A unidade divina não pressupõe um absolutismo social, nem a sua realeza um reino tirânico, e isso questiona consideravelmente nossos modelos de sociedade e de relacionamentos. A religiosidade a partir do Mistério da Trindade é um verdadeiro “religare”, pois religa a pessoa humana à sua raiz, ao Deus Criador, religa o ser humano a si mesmo, à sua dimensão ontológica mais plena, mas essa dimensão ontológica mais plena é também um verdadeiro “relegere”, isto é, uma releitura de mundo e do próprio ser humano, exigindo novo parâmetro relacional na vida cotidiana.

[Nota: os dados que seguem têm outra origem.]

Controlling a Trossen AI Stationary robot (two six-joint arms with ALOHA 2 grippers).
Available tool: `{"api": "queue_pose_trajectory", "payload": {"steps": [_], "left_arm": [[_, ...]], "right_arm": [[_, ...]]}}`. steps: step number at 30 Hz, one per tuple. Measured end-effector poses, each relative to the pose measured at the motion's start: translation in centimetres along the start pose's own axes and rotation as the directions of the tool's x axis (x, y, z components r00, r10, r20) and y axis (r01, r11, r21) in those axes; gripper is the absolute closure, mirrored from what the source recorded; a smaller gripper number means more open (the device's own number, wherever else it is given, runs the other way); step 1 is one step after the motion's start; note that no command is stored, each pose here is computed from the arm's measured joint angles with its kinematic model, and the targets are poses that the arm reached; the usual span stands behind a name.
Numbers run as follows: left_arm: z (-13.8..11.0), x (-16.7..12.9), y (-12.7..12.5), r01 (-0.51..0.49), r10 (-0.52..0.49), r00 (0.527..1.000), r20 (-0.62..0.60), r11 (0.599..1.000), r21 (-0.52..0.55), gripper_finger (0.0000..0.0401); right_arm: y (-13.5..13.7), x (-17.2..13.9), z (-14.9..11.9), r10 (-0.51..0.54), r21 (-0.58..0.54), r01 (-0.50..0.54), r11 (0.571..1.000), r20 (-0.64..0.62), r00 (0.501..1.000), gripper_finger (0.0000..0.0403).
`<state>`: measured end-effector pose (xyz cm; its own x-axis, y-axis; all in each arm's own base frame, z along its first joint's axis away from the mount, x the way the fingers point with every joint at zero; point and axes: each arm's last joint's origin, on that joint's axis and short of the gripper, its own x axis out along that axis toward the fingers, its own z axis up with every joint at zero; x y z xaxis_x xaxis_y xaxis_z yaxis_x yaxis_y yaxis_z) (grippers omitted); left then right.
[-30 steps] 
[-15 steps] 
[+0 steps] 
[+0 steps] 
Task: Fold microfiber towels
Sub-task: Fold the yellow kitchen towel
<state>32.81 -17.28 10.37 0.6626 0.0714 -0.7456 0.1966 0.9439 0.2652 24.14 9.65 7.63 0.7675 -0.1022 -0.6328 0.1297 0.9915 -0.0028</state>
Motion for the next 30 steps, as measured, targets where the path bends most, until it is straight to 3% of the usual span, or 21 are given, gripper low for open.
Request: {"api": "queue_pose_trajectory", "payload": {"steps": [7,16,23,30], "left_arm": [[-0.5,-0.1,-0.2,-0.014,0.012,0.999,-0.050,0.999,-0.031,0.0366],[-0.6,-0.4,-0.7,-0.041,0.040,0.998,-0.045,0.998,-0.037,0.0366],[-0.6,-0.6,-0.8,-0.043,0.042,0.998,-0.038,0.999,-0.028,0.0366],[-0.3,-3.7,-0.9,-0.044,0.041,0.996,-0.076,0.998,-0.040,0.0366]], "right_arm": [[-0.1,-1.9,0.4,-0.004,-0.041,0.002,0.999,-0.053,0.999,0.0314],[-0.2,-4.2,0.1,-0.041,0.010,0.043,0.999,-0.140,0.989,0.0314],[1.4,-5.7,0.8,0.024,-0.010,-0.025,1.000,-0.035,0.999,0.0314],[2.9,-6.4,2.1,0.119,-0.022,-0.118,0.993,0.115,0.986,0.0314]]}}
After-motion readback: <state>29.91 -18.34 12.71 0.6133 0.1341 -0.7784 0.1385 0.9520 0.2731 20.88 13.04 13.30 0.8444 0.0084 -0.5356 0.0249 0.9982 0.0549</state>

É como bem expressou Pe. Zezinho:
Feita de dois riscos é a minha cruz. Sem esses dois riscos não se tem Jesus. Um é vertical, o outro horizontal. O vertical eleva, o horizontal abraça. Feita de dois riscos é a minha cruz. Sem esses dois riscos não se tem Jesus. Feita de dois riscos é a minha fé. Sem esses dois riscos religião não é. […] Feito de dois riscos é o meu caminhar. Sem esses dois riscos posso não chegar. Um é vertical, o outro horizontal. O vertical medita, o horizontal agita. Feita de dois riscos é o meu caminhar. Sem esses dois riscos posso não chegar. (Pe. Zezinho, “Dois riscos”).
A Igreja, comunidade dos fiéis unidos à sua cabeça que é Cristo, é o grande “sacramento da salvação” (cf. LG 1 e 48), um sinal especial da própria Trindade autorrevelada. Mantemo-nos unidos, pois somos um corpo, um verdadeiro corpo místico. Assim sendo, a vivência da fé pelos cristãos, à luz do Mistério Trinitário, é sempre provocada pela exigência de superarmos o egoísmo/individualismo, com uma forte crítica ao subjetivismo fideísta gerador de fechamentos aos outros. Mas temos também a exigência de superarmos o coletivismo/nacionalismo, com uma forte crítica à teologia do medo e do domínio que gera uma espiritualidade da ameaça servilista. Nesse sentido, viver a vida e a fé a partir da Trindade supera tanto uma religiosidade verticalista, espiritualista, quanto uma religiosidade meramente horizontalista, materialista.
Somos, enfim, pessoas humanas criadas à imagem e semelhança do Deus Trino, que é Comunhão de Pessoas Divinas e Deus-Conosco. NEle temos uma dignidade integral e a graça de uma salvação também integral, encontrando aí a orientação necessária para uma vida justa e plena na relação conosco mesmos, com os outros, com toda a criação e com o próprio Criador.
Escrito por: Prof. Dr. Elvis Rezende Messias*
*(Cristão leigo da Diocese da Campanha/MG, assessor diocesano do Movimento Fé e Política, membro da Paróquia Santo Antônio, Campanha, onde atua na Música Litúrgica. É casado, trabalha como professor-pesquisador e é autor do livro O evangelho social: manual básico de doutrina social da Igreja (Paulus, 2020), escrito com D. Pedro Cruz, bispo da Campanha).
REFERÊNCIAS
FRANCISCO. Gaudete et exsultate (19 mar. 2018). São Paulo: Loyola, 2018.
RATZINGER, Joseph. Introdução ao cristianismo: preleções sobre o Símbolo Apostólico com um novo ensaio introdutório. 2. ed. Tradução de Alfred J. Keller. São Paulo: Loyola, 2006.
VATICANO II. Lumen gentium: constituição dogmática sobre a Igreja. 21 nov. 1964. Disponível em: https://www.vatican.va/archive/hist_councils/ii_vatican_council/documents/vat-ii_const_19641121_lumen-gentium_po.html
VATICANO II. Dei Verbum: constituição dogmática sobre a revelação divina. 18 nov. 1965. Disponível em: https://www.vatican.va/archive/hist_councils/ii_vatican_council/documents/vat-ii_const_19651118_dei-verbum_po.html
SANTA SÉ. Catecismo da Igreja Católica. 5. ed. Brasília: CNBB, 2022.